Inevitably, pro apps like ProTools, Logic etc are infinitely better as creative tools than Soundtrack or Acid or any of the other apps that are designed to allow the unmusical to create music, Soundtracks strength (and the reason it hogs processor power) is the aformentioned ability to time and pitch stretch in realtime, along with the alignment of keys in dispirit loops.

Add to that the ability too change arrangement and tempo and have all the loops align automatically and you have a feature that neither logic or ProTools have, and bloody useful it is too.

Soundtrack is designed, as lethal points out, to create quick bespoke backing that is cheap and original (to a degree) the recording function is a nice touch for live instrument tracks and VO work, but with 128 tracks to use this also becomes an excellent audio post production tool inside FCP or along side FCE. That alone is worth the price of admission, Foley and ADR work against the edit rather than a copy is a real productivity boost in FCP equipped post pro houses, I can see Soundtrack becoming a replacement for ProTools in some low level facilities.

Recording audio into the line in of an iMac or eMac is actually pretty succesful provided you have a good mic and pre-amp combination, sure, hardware like the M-box is nice, but there's plenty of scope in the Apple hardware.
 
Only for G4 ? Why the hell ?

Why the hell does it need a G4 processor ?

Apple has still iBooks with G3 in their current product offering. So why is does this program need a G4 ?

If it is slow on a G3 - thats OK, but not running ?

Anyone already purchased this app ?

Cheers
CmdrLaForge

Here the System Requirements

* Macintosh Computer with a single 500MHz or dual 450MHz or faster PowerPC G4 processor
* Mac OS X v 10.2.5 or later
* QuickTime 6.1 or later
* 384MB of RAM (512MB recommended)
* CD-ROM or DVD-ROM drive required for installation of Soundtrack.
* DVD-ROM drive required for installation of Apple Loops (optional)
* 5GB of available disk space required for application and content installation
 
Re: Only for G4 ? Why the hell ?

Originally posted by CmdrLaForge
Why the hell does it need a G4 processor ?

Apple has still iBooks with G3 in their current product offering. So why is does this program need a G4 ?

If it is slow on a G3 - thats OK, but not running ?

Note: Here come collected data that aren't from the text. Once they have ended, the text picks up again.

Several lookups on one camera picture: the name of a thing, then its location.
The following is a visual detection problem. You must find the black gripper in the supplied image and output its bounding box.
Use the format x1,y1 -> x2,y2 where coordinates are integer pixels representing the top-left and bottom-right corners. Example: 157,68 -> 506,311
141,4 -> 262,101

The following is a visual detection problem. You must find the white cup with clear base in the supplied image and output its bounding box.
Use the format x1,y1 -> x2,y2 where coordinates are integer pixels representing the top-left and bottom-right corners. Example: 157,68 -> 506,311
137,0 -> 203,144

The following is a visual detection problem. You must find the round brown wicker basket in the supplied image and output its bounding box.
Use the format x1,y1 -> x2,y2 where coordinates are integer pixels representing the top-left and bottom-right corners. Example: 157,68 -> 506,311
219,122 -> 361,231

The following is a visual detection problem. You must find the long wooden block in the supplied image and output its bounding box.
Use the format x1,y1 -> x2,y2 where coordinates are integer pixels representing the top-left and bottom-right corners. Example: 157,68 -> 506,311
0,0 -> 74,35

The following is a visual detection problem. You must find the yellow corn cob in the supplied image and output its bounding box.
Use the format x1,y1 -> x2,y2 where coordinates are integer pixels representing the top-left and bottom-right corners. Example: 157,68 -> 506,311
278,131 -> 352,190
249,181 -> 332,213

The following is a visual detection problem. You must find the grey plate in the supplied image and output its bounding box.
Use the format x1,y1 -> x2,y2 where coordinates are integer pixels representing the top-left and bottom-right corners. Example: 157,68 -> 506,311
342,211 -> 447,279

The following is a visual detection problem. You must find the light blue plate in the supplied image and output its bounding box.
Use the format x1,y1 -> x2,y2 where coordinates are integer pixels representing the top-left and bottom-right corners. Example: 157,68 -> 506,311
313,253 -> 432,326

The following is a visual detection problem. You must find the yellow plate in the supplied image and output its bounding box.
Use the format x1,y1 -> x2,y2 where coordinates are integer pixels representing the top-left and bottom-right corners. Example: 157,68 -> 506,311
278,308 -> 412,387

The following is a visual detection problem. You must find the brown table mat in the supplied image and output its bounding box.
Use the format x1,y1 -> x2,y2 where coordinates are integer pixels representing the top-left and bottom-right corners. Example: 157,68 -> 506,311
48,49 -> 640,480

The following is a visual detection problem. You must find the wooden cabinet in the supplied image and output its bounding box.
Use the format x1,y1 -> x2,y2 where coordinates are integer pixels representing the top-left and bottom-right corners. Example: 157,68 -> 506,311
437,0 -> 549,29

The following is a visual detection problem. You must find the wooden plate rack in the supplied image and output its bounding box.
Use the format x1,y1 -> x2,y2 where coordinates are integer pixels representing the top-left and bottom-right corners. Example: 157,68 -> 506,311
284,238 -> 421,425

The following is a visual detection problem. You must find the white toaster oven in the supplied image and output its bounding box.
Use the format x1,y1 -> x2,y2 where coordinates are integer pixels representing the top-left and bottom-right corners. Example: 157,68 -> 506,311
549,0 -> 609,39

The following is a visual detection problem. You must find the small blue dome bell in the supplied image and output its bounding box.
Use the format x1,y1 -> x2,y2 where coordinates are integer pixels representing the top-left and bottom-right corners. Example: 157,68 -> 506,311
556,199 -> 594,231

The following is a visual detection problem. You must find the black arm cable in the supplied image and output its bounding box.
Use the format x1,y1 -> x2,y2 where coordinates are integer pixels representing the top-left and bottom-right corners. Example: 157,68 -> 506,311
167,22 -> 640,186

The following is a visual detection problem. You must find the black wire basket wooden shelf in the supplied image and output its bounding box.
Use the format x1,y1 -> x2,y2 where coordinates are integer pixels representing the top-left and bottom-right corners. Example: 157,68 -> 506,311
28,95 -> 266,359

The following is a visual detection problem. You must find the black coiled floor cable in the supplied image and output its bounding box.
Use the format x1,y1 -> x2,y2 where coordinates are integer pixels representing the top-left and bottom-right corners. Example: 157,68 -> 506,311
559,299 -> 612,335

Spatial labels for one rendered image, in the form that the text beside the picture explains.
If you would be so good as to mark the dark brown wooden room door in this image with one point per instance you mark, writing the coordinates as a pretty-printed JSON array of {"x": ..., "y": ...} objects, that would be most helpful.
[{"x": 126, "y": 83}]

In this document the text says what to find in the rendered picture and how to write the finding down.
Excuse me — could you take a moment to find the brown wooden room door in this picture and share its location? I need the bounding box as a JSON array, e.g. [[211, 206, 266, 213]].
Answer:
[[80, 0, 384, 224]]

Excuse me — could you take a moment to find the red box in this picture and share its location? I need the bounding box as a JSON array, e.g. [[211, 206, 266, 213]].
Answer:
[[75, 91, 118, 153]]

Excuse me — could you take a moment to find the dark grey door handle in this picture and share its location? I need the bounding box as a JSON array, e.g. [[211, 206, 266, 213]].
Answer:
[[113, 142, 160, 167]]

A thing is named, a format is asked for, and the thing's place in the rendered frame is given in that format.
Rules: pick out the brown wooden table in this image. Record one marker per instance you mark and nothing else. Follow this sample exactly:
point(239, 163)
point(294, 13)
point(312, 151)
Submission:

Anyone already purchased this app ?

Cheers
CmdrLaForge

Here the System Requirements

* Macintosh Computer with a single 500MHz or dual 450MHz or faster PowerPC G4 processor
* Mac OS X v 10.2.5 or later
* QuickTime 6.1 or later
* 384MB of RAM (512MB recommended)
* CD-ROM or DVD-ROM drive required for installation of Soundtrack.
* DVD-ROM drive required for installation of Apple Loops (optional)
* 5GB of available disk space required for application and content installation

As peterjhill said it probably needs a altivec. And this is not a consumer app it's a pro app and like Apple's other pro apps it requires a G4.